けどやっぱり、一切の遠距離攻撃をしないってのは不便なんだよな。
さっきは全部の千疋狼を仕留められたけど、あれは要領のよかったパターン。
群れの中の1~2匹を倒したら、後は一斉に逃げ出されるなんてザラ。
だから効率よく討伐数が増えていかないのだ。
アイツら逃げ足も速いし。
最近なんとなく理解したんだけど、妖怪って賢い。
低級妖怪の多くが群れで狩りを行うし、そのくせ自分たちが不利だと判断すれば一目散に逃げ出す。

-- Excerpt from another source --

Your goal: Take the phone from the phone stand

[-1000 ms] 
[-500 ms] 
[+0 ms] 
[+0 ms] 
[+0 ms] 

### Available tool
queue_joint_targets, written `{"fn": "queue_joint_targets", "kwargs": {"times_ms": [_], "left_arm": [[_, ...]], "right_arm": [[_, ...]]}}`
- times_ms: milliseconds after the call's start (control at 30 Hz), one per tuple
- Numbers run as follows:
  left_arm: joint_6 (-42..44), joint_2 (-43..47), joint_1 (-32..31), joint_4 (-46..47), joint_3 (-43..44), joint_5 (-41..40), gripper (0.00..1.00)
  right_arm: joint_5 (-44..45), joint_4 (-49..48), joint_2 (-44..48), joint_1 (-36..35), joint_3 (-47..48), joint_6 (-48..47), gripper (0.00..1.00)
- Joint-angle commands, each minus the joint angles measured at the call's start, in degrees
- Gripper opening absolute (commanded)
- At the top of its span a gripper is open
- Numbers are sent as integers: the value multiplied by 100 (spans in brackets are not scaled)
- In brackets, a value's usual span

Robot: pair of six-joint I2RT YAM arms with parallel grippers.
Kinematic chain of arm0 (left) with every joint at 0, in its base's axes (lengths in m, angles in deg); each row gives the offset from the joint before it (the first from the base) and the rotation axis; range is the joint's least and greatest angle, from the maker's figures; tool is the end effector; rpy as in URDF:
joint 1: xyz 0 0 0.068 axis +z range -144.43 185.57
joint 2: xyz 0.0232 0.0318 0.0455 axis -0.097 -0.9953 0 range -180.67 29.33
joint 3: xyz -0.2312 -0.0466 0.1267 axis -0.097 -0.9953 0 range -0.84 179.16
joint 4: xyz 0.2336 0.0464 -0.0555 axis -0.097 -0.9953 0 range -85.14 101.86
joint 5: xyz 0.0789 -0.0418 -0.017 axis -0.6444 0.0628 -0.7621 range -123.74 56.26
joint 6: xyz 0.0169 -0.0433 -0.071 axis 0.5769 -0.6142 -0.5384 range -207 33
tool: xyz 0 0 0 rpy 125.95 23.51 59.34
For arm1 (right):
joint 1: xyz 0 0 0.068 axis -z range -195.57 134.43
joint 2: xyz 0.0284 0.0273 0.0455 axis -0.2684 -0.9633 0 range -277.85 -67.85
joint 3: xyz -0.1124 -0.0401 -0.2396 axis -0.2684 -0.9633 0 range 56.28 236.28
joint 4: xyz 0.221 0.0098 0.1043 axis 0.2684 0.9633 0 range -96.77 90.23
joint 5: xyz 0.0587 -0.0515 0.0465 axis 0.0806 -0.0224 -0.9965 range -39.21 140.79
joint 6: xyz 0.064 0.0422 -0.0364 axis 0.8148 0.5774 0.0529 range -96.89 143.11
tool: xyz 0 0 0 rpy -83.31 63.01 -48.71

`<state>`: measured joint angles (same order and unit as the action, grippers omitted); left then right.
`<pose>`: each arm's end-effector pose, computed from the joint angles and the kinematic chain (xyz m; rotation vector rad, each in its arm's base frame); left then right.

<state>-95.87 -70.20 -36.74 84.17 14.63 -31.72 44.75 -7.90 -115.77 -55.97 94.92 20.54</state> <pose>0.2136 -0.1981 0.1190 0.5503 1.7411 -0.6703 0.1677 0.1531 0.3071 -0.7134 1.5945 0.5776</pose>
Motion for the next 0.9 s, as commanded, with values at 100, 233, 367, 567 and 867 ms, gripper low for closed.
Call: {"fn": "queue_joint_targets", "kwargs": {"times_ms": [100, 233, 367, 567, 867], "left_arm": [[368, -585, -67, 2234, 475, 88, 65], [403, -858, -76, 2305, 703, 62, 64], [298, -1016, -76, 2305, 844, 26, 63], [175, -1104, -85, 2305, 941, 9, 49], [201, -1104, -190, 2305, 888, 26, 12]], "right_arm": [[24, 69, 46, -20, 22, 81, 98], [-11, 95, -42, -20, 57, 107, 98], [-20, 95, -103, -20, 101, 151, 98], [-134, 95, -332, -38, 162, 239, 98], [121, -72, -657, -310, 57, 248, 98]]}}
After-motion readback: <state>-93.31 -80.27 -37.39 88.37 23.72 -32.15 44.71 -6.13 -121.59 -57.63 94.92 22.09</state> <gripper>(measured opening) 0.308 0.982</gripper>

オマケに、こっちがなにを考えてるのかを察する能力も敏感。
だから野生動物を相手にしてるというより、人間を相手にしてる感覚に近い。
なんだかその内、言葉を喋る奴とか出てくるんじゃないかって気までしてしまう。
あんまり考えたくないけど……。
遠距離攻撃を行えばぐっと楽に狩れるんだろうけど……それじゃ修行にならない気もするし。
それになんか、ダンジョンを木端微塵にしちゃいそうで怖いんだよな……。
まあ――魔力の使用に制限をかけていたお陰で、気付いたこともあるけど。
「……うんしょっと」
起き上がり、目を瞑って、脳内で想像。
イメージするのは、小さなスズメの姿。
すると――俺の身体からズズッと魔力が漏れ出て、地面へと落ちる。
初めは不定形のオーラのようだったが、すぐに形を成していき――可愛らしい小鳥へと姿を変えた。
『チュン』
「よし、綺麗なスズメになったな」
俺は小さなスズメを手の平に乗せる。
しっかりと体温があって温かく、毛並みもフワフワ。
ちゃんと生きている証拠だ。
「それじゃ偵察をお願いできる? 妖怪を見つけてきてほしいんだ」
『チュン!』
お願いすると、スズメはすぐに飛び立っていく。
――そう、俺は自分の魔力を実体化できることに気付いたのだ。
実体化、具現化、具象化――どの言い方が正しいのかはわからないけど、とにかく思い描いたイメージをアウトプットし、魔力で形成することができる。
それこそ、まるで3Dプリンターみたいに。
これを知ることになった切っ掛けは、本当に些細なことだった。
「妖怪を追い駆け回すの面倒くさいな~」
「群れで動く奴らは偵察役がいていいよな~」
「俺も動物とか使って偵察できないかな~」
……爺やには言えないが、ぶっちゃけ妖怪狩りが30体を超えた辺りでそんなことを思っていた。
これソロでやることじゃねーよ、と。
その時、俺は漠然と小さな動物をイメージした。
そんな相棒いたらな、って。
すると――さっきと同じように魔力が実体化し、本当の生き物が出てきたのである。
最初は凄く驚いたけど、今では何の気なしにできるまでになった。
やっぱり味方がいると凄く助かるよ。
『チュン! チュン!』
飛び去ったスズメが戻って来る。
どうやら妖怪を見つけたようだ。
「よし、今日はそいつで最後に――」
「……あの~、ちょっといいかな?」
最後にして帰ろう――。
そう言おうとした俺の背後から、女の子の声が聞こえた。